MCP security checklist

A practical, vendor-neutral checklist for teams adopting MCP servers in production. It mirrors the published guidance (Invariant, OWASP, NSA, OWASP MCP Top 10) — pin versions, hash tool definitions, alert on drift, review before re-pin, scan results at runtime. Each item links the mcp-warden command that does it where one applies, and names a complementary tool where mcp-warden is not the right layer. No single tool covers this list — that is the point.

Before you trust a server

  • [ ] Pin the server to a specific version/ref, never a floating tag. Launch via a pinned version (@1.2.3), not latest or an unpinned npx/uvx/pip install. mcp-warden flags unpinned supply-chain refs (WRD-SUP-*) at pin time, but the actual pinning happens in your launch argv and lockfiles — pair this with your package manager's lockfile (package-lock.json, uv.lock, etc.).
  • [ ] Statically scan the tool definitions on first sight. Before you ever approve a surface, check the descriptions and schemas for injection-style content and known-bad patterns. mcp-warden does not judge whether a brand-new definition is malicious — use a static scanner such as mcp-scan for this. See the comparison.
  • [ ] Review the declared capability surface. Understand what each tool can do (shell/exec, filesystem read/write, outbound HTTP, SQL) before approving. mcp-warden surfaces dangerous capability shapes deterministically (WRD-CAP-*) at pin time so they are explicit in the review.
  • [ ] Check for secrets leaked into definitions. Tokens or keys baked into a tool description or default are a finding. mcp-warden runs regex + entropy checks (WRD-SEC-*) and always redacts the snippet it reports.

Establish and protect the baseline

  • [ ] Hash the approved tool definitions into a committed lock. Capture the (name, description, inputSchema) surface into a reproducible, signed baseline. mcp-warden: mcp-warden pin <server argv> --approve --approver you@example.com --lock warden.lock, then commit warden.lock.
  • [ ] Require a human approval on the baseline. The lock records who approved the surface and when. mcp-warden's pin --approve --approver captures that provenance; re-attest without re-capturing via mcp-warden lock rotate.
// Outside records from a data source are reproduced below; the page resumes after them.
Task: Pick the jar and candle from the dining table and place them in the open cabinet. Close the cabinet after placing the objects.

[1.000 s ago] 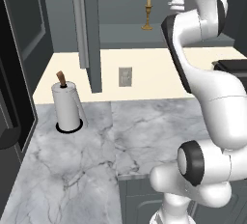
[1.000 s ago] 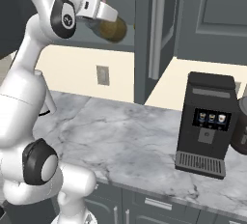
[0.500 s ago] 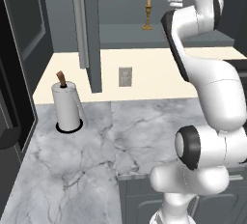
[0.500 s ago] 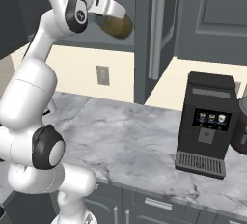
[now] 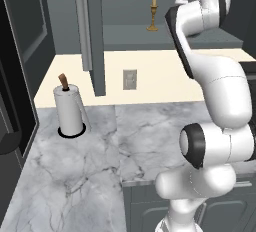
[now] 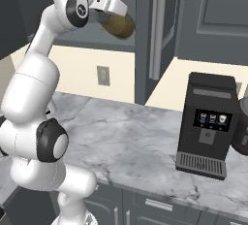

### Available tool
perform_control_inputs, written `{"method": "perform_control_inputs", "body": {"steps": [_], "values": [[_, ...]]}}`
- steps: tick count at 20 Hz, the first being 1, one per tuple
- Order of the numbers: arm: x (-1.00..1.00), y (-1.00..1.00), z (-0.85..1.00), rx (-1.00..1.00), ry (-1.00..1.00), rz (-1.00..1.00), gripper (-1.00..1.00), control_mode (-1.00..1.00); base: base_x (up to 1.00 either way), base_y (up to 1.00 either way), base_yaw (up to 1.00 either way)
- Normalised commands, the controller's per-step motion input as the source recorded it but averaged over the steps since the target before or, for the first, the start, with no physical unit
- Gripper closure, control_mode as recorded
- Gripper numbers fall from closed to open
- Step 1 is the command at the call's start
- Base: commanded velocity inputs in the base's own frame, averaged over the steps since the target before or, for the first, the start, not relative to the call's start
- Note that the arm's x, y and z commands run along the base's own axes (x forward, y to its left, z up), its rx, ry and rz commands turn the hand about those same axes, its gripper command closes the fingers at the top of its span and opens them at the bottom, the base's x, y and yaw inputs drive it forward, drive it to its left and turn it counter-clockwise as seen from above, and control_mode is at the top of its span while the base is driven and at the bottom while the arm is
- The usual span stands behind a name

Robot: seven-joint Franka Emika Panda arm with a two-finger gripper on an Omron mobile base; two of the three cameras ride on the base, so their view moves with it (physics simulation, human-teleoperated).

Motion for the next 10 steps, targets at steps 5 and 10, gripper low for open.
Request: {"method": "perform_control_inputs", "body": {"steps": [5,10], "values": [[0.04,-0.01,-0.01,0.06,-0.07,0.00,-1.00,-1.00,0.00,0.00,0.00],[0.07,-0.36,0.00,0.14,-0.15,0.03,-1.00,-1.00,0.00,0.00,0.00]]}}
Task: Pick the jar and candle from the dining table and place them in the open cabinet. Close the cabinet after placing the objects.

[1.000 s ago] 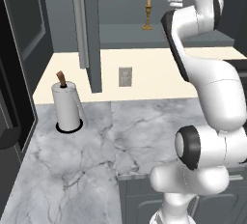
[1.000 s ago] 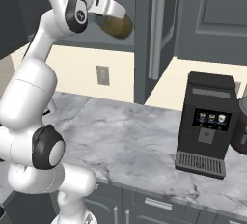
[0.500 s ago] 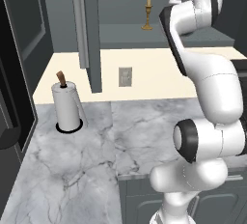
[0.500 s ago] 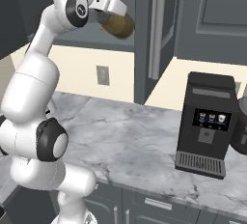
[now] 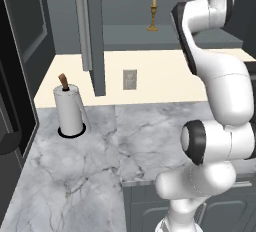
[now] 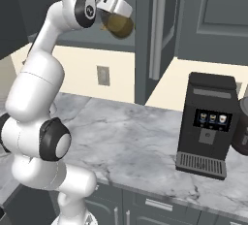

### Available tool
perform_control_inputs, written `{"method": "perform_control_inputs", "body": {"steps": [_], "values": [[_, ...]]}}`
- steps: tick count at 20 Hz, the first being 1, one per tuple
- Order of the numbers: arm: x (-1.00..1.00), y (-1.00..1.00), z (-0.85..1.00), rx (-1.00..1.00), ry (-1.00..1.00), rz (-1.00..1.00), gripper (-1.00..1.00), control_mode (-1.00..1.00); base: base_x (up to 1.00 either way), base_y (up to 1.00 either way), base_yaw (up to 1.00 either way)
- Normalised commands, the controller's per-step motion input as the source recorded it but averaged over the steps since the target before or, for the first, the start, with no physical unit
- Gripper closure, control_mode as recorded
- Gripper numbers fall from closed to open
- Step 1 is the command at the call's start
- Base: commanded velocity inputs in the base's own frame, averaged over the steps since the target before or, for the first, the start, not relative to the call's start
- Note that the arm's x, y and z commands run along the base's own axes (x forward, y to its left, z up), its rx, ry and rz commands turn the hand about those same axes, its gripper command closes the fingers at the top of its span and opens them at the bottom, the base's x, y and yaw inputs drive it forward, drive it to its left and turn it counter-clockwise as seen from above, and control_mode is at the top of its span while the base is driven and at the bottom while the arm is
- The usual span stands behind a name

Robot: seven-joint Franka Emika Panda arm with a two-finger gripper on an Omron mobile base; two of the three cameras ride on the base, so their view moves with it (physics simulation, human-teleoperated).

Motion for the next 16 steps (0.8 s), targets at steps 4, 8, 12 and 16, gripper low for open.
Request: {"method": "perform_control_inputs", "body": {"steps": [4,8,12,16], "values": [[0.12,-0.26,0.00,0.08,-0.08,0.00,-1.00,-1.00,0.00,0.00,0.00],[0.22,-0.10,0.00,0.05,0.00,0.00,-1.00,-1.00,0.00,0.00,0.00],[0.21,0.00,0.00,0.01,0.01,0.00,-1.00,-1.00,0.00,0.00,0.00],[0.21,0.00,0.00,0.00,0.00,0.00,-1.00,-1.00,0.00,0.00,0.00]]}}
Alert on drift, continuously

  • [ ] Fail CI when the declared surface drifts from the approved baseline. This is the rug-pull gate. mcp-warden: mcp-warden check <server argv> --lock warden.lock --sarif warden.sarif exits non-zero on any drift. Wire it into CI.
  • [ ] Run the same verdict locally before CI. Catch drift at commit time, not in the pipeline. mcp-warden ships a pre-commit hook (example config) that reuses the identical drift path as check.
  • [ ] Surface findings where your team already looks. mcp-warden emits SARIF (--sarif) that uploads straight to GitHub code scanning, so drift shows up as a code-scanning alert rather than buried CI logs.

Review before re-pinning

  • [ ] Never re-pin a drifted surface automatically. When check fails, a human reviews the diff and decides. mcp-warden classifies each change (schema loosening, capability change, added/removed tool, identity change) with a severity so the review is concrete, then you re-pin deliberately.

At runtime

  • [ ] Scan / mediate tool results and live traffic at runtime. Definition integrity is not behavioral integrity. For runtime mediation — auth, rate limits, request/response policy on live calls — use a runtime gateway (ContextForge, Lunar MCPX, TrueFoundry, Docker MCP Gateway). See the comparison.
  • [ ] Inspect suspicious tool results for exfil / control-sequence tricks. mcp-warden's optional guard proxy and offline inspect run a deterministic result-inspection catalog (WRD-RES-*: ANSI/control escapes, echoed secrets, exfil domains) — useful, but it is result inspection, not a behavioral firewall, and a dedicated gateway is the broader runtime layer.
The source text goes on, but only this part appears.